Stephen Harper has vowed to make national security a central plank is his election platform. But, Chris Wood writes, if we want to ensure our national security, we should be -- first and foremost -- concentrating on our environmental security. Unfortunately, over the last twenty-five years, governments of all stripes have not been focused on the environment:
In 1989, Canada was a leader in global climate discussions. But in 1993—the last year of the Progressive Conservative mandate – the Auditor-General pointed out that Canada had no “federal framework of desirable water quality objectives for the major ecosystems across Canada.” We still don’t.
Reporting a decade later in 2003, the Environment Commissioner found the by-then Liberal government’s progress toward reviewing the safety of thousands of chemical products brought to market before modern testing, “slow.” He warned that it was “likely that some of them do not meet today’s standards.” A dozen years later, the work is still unfinished, with no completion date in this decade either.
In this decade, blue-green algae toxic to neural and liver systems are spreading in Canada’s lakes and even oceans.
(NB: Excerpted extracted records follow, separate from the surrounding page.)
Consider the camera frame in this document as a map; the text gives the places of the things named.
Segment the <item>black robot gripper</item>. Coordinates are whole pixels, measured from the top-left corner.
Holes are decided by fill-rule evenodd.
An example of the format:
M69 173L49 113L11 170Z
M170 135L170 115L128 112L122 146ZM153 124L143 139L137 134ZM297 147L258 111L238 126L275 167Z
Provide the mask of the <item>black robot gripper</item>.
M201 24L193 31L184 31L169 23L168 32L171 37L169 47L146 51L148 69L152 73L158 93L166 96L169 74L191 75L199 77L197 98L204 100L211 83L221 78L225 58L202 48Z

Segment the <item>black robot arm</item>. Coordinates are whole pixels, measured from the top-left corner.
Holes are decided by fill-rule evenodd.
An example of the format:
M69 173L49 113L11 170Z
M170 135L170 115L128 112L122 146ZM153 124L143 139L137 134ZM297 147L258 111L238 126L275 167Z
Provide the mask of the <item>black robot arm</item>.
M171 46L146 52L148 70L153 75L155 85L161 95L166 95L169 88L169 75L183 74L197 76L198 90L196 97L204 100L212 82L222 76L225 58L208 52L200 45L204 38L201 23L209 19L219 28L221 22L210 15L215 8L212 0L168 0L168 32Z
Endocrine system defects and cancers are on the rise, while scores of semi-metabolized pharmaceuticals linked to endocrine disruption – from anti-depressants to byproducts of cocaine – are found in every major southern river from the St. Lawrence to the Saskatchewan to the Fraser. In 2014, the Conservative Party of Canada government withdrew federal protection from several thousand of those waterways.
Mr. Harper has vowed to add $150 million to the RCMP's anti-terrorism budget. But, it's our environment which provides terrorists with all kinds of soft targets. But, instead of protecting the air we breathe and the water we drink, the prime minister believes we are protecting ourselves by pursuing ISIS in Iraq and Syria.
Protecting the homeland means protecting the environment in our own backyard.
9 comments:
What are we doing bombing foreign countries we are not officially at war with at $90,000 K per bomb? Could that money help Canadians instead of creating enemy's?
I believe Harper has lost his mind and sees an enemy on every corner and under his own bed. He is not fit to run the country let alone a car. He never drives he is show-furred by the RCMP because sources tell me he is to drunk to drive...
I doubt that's why he doesn't drive himself, Anon. I suspect he loves the pomp and circumstance. It come with power.
It's an "old" government, Owen, devoid of fresh ideas pursuing a truncated agenda that largely comes down to pipelines and surveillance. Big challenges are not entertained. This prime minister has no appetite for such things. As his old time BFF, Tom Flanagan, told an audience on Saltspring Island a few years back, Harper recoils from the notion of vision. He's a technocrat, an administrator, a petit fonctionnaire. He's a master of the dark art of incrementalism, a legislative sneak thief.
Even if Harper was forced to implement environmental reforms, he hasn't got the aptitude or the cabinet to pull it off. He and his are beholden to special interests who would not abide that sort of thing. They would turn on him like a pack of feral dogs.
It's no secret that Harper has subverted or even corrupted most of the apparatus of government from the public service to the state police. Having lobotomized the public service, how could he energize it again to take on the big challenges? There's been lasting damage done and the next prime minister will find it very hard work to restore our institutions to the service of the nation and the people instead of the partisan political fortunes of the ruler.
I'm reminded of what Hannah Arendt wrote of Adolph Eichmann -- the technocrat par excellence -- Mound.
Despite all the efforts of the prosecution, everybody could see that this man was not a "monster," but it was difficult indeed not to suspect that he was a clown. And since this suspicion would have been fatal to the entire enterprise [his trial], and was also rather hard to sustain in view of the sufferings he and his like had caused to millions of people, his worst clowneries were hardly noticed and almost never reported (p. 55).
He really is a clown. But, like Eichmann, he has done incredible damage.
Mound said " There's been lasting damage done and the next prime minister will find it very hard work to restore our institutions to the service of the nation and the people instead of the partisan political fortunes of the ruler"
And therein lays the problem, no matter where the public place their faith in the election the damage has been done, and it will take decades to undo it no matter how dedicated the next government is to restoring our democracy. Not that such seems very high on any of their agendas at this point, except perhaps the Greens!
And the sad part is, Rural, that even a 100% increase in their number of seats would only give them four MP's.
people with evil thoughts half a world away are a threat. Companies killing us daily with their waste and wont are national treausures.
people a half a world away with evil thoughts are going to kill us all, people right here at home destroying the habitat are economic heros right at home.
That's the upside down logic which drives this government, Steve.